The HTML-CSS renderer in MathJax v2 tries to detect whether there are local copies of the MathJax or STIX fonts and will use those in place of web-based fonts if they are available (to reduce the amount of information that a user must download over the network). Apple has shipped the STIX1 fonts as part of Mac OS and iOS for a number years, but in Ventura, they have switched to the STIX2 fonts. These are packaged differently (the STIX1 fonts came in 29 separate fonts, but STIX2 combines these into 5, one each for regular, bold, italic, and bold-italic, plus a math font). In order to try to keep things backward compatible, Apple still allows access to the STIX1 fonts by (what appears to be) mapping the original 29 fonts into the new 5 fonts. This is largely effective, but not completely. In particular, the calligraphic characters are not part of the Unicode standard, and so STIX includes them in the Private Use Are (PUA) of their fonts. Unfortunately, the location in the PUA Changed between STIX1 and STIX2, and Apple mapping from the old fonts to the new ones doesn't take that into account.

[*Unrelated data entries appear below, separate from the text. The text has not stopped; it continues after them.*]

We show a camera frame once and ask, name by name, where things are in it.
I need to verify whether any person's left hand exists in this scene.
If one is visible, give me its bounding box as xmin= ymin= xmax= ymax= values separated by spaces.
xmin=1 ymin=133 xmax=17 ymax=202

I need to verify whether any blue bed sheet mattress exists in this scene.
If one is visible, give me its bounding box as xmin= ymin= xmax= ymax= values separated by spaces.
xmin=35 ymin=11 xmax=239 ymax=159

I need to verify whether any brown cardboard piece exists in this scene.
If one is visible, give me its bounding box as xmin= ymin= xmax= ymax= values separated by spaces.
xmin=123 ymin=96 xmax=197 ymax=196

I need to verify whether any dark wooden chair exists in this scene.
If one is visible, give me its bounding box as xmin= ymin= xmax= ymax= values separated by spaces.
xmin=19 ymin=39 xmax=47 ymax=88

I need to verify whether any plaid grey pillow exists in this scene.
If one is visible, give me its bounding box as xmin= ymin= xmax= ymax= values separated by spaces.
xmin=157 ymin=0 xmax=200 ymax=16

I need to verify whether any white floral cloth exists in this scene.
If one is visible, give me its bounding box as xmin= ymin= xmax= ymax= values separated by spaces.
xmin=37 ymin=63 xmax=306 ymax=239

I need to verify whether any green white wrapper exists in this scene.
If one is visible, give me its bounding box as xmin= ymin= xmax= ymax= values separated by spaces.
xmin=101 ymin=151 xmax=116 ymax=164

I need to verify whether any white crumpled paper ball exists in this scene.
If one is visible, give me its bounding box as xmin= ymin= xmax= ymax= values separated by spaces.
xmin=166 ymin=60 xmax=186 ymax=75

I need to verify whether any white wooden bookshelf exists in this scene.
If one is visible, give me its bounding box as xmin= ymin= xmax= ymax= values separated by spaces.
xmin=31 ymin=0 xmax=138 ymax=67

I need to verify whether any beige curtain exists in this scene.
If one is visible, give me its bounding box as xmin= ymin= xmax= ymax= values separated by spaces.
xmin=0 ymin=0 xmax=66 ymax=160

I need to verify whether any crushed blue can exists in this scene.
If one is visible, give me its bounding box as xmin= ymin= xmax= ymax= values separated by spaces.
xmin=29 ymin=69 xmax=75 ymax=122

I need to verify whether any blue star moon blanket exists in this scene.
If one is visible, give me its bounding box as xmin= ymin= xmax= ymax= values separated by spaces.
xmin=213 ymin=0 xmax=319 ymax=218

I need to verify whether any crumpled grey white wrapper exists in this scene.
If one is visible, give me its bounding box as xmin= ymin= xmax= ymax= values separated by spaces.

The upshot is, when MathJax asks the local system whether STIXGeneral-Regular (the old STIX1 font) is available, Ventura says "yes" and MathJax believes that the 29 original fonts are there, and tries to use them in the layout that the original fonts actually have. But in Ventura, the calligraphic characters are not in the same location, so you get the missing character symbol instead.
This issue only affects the HTML-CSS output, since it is the only one that uses local STIX fonts. So if you switch to the CommonHTML or SVG output (using the MathJax contextual menu if you are a user, or changing the configuration file if you manage the website), or configuring MathJax to not look for local STIX fonts, then that should show these characters as they should be. Also, version 3, and the upcoming version 4, doesn't use local STIX fonts, and so updating to a current version of MathJax would also resolve the issue.